Symbolism: The last two phrases of this verse form an inverted paired set: “For out of Zion shall go forth the law, // And the word of the Lord from Jerusalem.” The key word in both is the Lord’s “law/word.” The two locations, Zion and Jerusalem, in this case, are symbolically if not physically the same location. The paired phrases are thus an emphatic repetition. It is not unusual for Isaiah to conflate Jerusalem and Zion. The temple in the mountaintops symbolizes the center of the world, exactly the role played by the temple at Jerusalem, according to Eliade:
It follows that the true world is always in the middle, at the Center, for it is here that there is a break in the plane and hence communication among the three cosmic zones [heaven, earth, underworld]. Whatever the extent of the territory involved, the cosmos that it represents is always perfect. An entire country (e.g., Palestine), a city (Jerusalem), a sanctuary (the Temple in Jerusalem), all equally well present an imago mundi. Treating of the symbolism of the Temple, Flavius Josephus wrote that the court represented the sea (i.e., the lower regions), the Holy Place represented the earth, and the Holy of Holies heaven (Antiquities of the Jews 3:7, 7). It is clear then, that both the imago mundi and the Center are repeated in the inhabited world. Palestine, Jerusalem, and the Temple severally and concurrently represent the image of the universe and the Center of the World. This multiplicity of centers and this reiteration of the image of the world on smaller and smaller scales constitute one of the specific characteristics of traditional societies.
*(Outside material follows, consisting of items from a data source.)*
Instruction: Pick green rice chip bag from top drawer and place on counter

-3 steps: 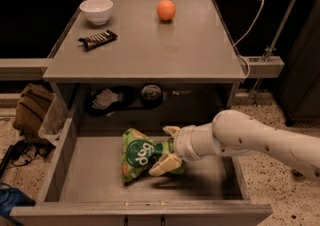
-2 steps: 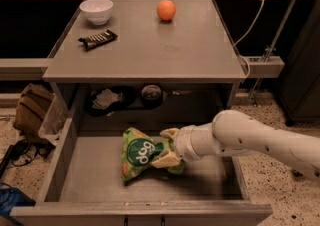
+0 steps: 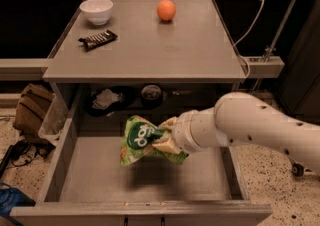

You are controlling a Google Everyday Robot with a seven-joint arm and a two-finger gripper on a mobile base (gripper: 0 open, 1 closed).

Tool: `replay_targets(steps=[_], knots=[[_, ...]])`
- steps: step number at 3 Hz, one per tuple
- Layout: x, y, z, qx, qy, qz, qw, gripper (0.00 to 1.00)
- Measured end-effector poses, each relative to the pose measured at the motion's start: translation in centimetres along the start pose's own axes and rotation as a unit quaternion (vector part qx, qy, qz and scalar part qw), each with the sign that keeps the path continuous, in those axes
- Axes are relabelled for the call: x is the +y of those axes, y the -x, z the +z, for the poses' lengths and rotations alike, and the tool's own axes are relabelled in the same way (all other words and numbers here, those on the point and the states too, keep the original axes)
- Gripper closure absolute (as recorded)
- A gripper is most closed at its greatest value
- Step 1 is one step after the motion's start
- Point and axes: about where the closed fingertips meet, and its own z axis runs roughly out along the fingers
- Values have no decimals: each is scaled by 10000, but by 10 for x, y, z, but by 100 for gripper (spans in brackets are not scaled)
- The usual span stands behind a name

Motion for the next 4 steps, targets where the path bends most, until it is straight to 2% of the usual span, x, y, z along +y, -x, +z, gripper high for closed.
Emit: replay_targets(steps=[1,2,4], knots=[[-11,72,-62,254,-400,-583,9972,100],[-7,96,-85,298,-604,-822,9943,100],[-15,104,-91,327,-665,-910,9931,100]])
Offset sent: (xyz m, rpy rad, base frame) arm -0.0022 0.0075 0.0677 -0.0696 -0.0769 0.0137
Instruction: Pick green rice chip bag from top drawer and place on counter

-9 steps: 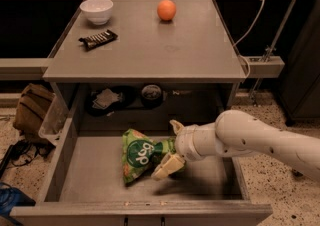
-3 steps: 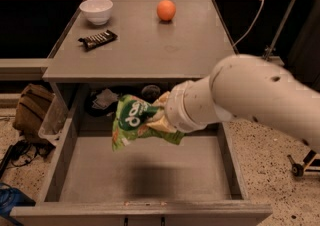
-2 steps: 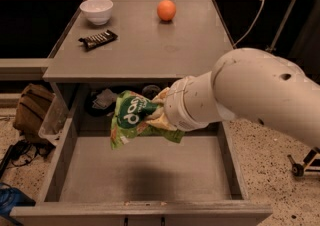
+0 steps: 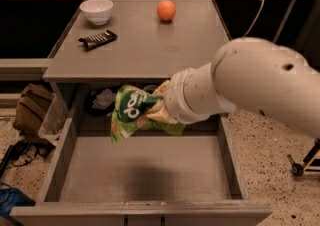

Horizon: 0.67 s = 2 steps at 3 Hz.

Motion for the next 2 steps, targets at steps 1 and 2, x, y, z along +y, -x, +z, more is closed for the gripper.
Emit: replay_targets(steps=[1,2], knots=[[-55,15,-16,149,-121,-259,9995,100],[-114,21,-24,212,-240,-357,9988,100]])
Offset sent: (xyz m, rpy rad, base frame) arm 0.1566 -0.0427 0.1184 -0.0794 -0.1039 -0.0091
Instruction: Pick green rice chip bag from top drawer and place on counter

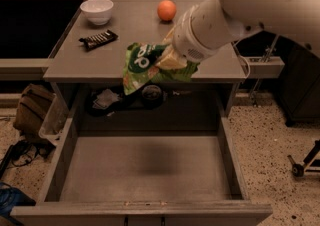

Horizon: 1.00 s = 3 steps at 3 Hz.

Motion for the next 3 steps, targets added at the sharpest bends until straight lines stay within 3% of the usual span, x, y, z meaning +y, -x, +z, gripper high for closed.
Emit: replay_targets(steps=[2,3], knots=[[-80,-42,16,272,45,42,9996,100],[-96,-57,25,284,-122,-121,9994,100]])
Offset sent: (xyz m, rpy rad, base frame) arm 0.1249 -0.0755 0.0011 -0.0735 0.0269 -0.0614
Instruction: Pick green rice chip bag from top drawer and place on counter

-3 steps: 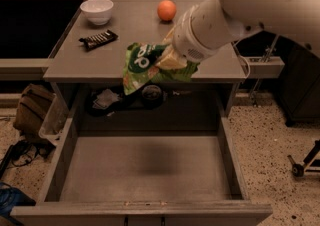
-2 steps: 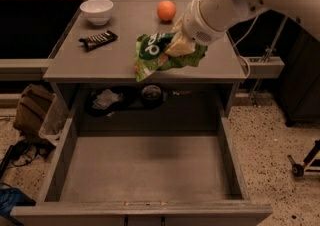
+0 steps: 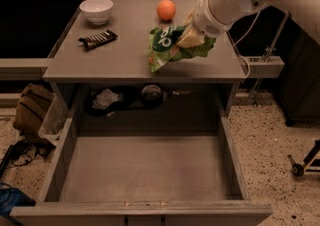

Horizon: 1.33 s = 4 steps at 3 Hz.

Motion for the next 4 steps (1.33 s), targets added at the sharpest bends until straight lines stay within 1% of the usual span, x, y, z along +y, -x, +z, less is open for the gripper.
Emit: replay_targets(steps=[1,2,3,4], knots=[[-10,-3,19,-44,-132,-230,9996,100],[-13,-1,39,-132,-141,-401,9990,100],[-14,3,65,-243,-45,-528,9983,100],[-12,2,74,-289,24,-501,9983,100]])
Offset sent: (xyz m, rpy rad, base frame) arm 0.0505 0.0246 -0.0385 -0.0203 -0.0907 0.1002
For Isaiah, Jerusalem’s sacredness makes it the center—a “temple of temples,” while Latter-day Saints interpret this passage as fulfilled by the Salt Lake Temple. However, such literalism bypasses the more important symbolic function of the temple in representing communication from God. The temple on the mountains in the last days is more truly the link between heaven and earth than any building. The symbolic importance of the temple in the tops of the mountains is the restoration of the prophetic communication with God rather than the construction of an edifice.